A la grande gare de triage de Ehrang, beaucoup de wagons de chemin de fer attendaient
déjà qu'on nous y entasse pour un grand voyage vers l'Ouest.
Stenay
Après avoir traversé le Luxembourg, on arriva alors dans la petite ville
française de Stenay non loin de Montmédy, au sud de Sedan; C'était le Jeudi 22
mars. Sur le chemin qui séparait la gare du camp, plus d'un d'entre nous qui avait du mal
à marcher ou qui était déjà affaibli par la faim, avait du mal à suivre le rythme des
gardiens. Aux cris de "Let's go" et poussés par les canons des fusils, on
arriva au camp. Il nous était plus facile d'éloigner les insultes et les pierres
lancées par les civils. En tant que prisonniers, nous avons gardé de ce premier grand
camp de tentes le souvenir du "camp de pierres", certainement appelé comme
cela, parce que le terrain du camp était consolidé par une couche de grosses pierres,
mesure qui avait peut-être été prise pour empêcher trop de boue sous la pluie; mais,
pour des raisons inconnues, la plus fine couche de gravier n'était pas visible. Même
dans les tentes, on était partiellement allongé sur un autre camarade, étant donné
l'espace étroit, sinon, on reposait, si on peut dire, sur les pierres aux angles aigus.

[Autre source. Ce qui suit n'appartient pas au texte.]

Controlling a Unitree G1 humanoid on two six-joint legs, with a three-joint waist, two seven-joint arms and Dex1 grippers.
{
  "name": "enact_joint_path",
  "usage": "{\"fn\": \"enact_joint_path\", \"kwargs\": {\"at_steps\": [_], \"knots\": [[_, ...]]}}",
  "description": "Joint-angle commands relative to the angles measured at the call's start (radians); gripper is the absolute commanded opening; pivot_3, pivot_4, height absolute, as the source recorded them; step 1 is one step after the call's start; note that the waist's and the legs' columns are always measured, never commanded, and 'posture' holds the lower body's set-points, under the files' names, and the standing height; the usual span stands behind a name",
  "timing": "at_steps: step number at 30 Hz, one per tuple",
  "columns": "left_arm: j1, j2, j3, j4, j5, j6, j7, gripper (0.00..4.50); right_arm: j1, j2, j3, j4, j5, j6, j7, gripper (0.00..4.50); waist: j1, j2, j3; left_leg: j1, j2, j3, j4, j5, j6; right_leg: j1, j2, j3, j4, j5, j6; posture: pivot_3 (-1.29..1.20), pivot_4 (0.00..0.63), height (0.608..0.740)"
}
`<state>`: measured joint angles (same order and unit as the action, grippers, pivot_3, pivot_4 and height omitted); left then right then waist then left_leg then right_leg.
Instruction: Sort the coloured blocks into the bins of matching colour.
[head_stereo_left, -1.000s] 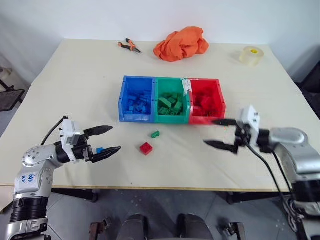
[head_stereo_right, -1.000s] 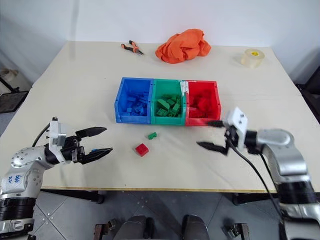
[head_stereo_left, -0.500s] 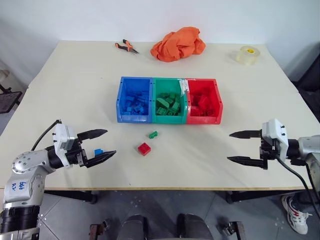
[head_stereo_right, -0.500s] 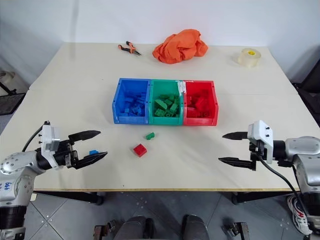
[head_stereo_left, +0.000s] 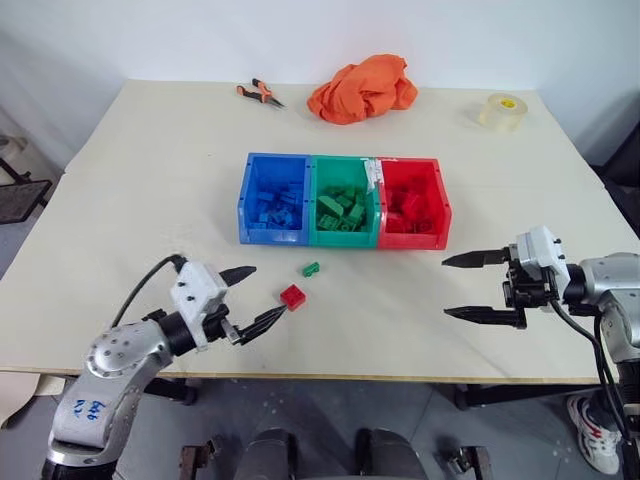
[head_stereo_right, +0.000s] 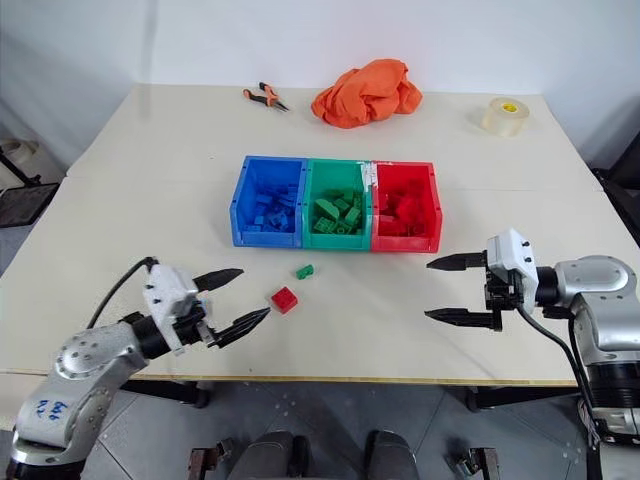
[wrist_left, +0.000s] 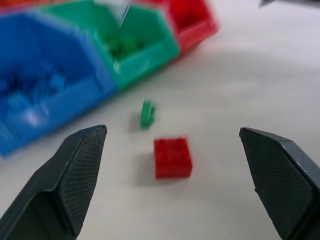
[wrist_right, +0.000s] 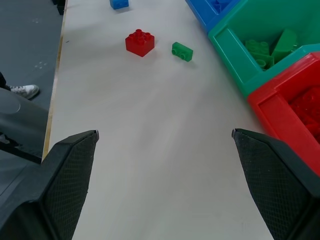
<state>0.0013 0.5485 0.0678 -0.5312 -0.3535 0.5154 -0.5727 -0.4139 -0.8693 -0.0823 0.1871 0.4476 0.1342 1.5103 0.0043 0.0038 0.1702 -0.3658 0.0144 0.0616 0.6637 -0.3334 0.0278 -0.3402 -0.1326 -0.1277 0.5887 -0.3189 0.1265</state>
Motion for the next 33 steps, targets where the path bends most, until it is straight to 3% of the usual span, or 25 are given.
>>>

Pourtant, ce qui était le plus remarquable dans ce camp, c'était la cérémonie de
l'épouillage. Sa description s'impose particulièrement. A l'aube, on donnait l'ordre
d'avancer en colonne de marche par quatre. Les quatre premiers camarades devaient se
mettre en avant et se pencher au commandement pour qu'un soldat des E.U. armé d'une
seringue géante en bois puisse répandre de la poudre d'épouillage derrière le col du
manteau avec la conséquence qu'une poudre blanche ressortait par les manches du
prisonnier. Le commandement suivant: ouvrir le pantalon ! Là aussi, on injectait une
décharge de poudre pour éliminer les insectes si bien que, cette fois, les nuages de
poudre ressortaient par les jambes du pantalon. On avait ainsi épouillé tout le camp et
ses milliers de prisonniers de guerre allemands avec un produit non seulement célèbre
mais qui fut même plus tard interdit dans le monde entier: la D.D.T.
Nous avions tous par ailleurs une effroyable fringale. Mais, en attendant, cette poudre
nous délivrait des poux et des puces. Il y avait aussi des troufions qui pouvaient
constater qu'ils étaient délivrés de la torture acharnée des "rats de sacs"
(morpions)
Nous connaissions bien, depuis l'époque où nous étions soldats, un produit
universellement efficace comme le Cuprex mais il fallait étendre ce liquide sur un
bourrelet d'ouate à même la peau, à la hauteur de la ceinture. Pendant combien de mois
aurions-nous encore à faire cela ? Stenay devait d'ailleurs être le premier grand camp
de prisonniers parmi les 18 installés à l'Ouest du Rhin. C'était l'avant-goût de tout
ce qui allait encore nous arriver comme prisonniers de guerre.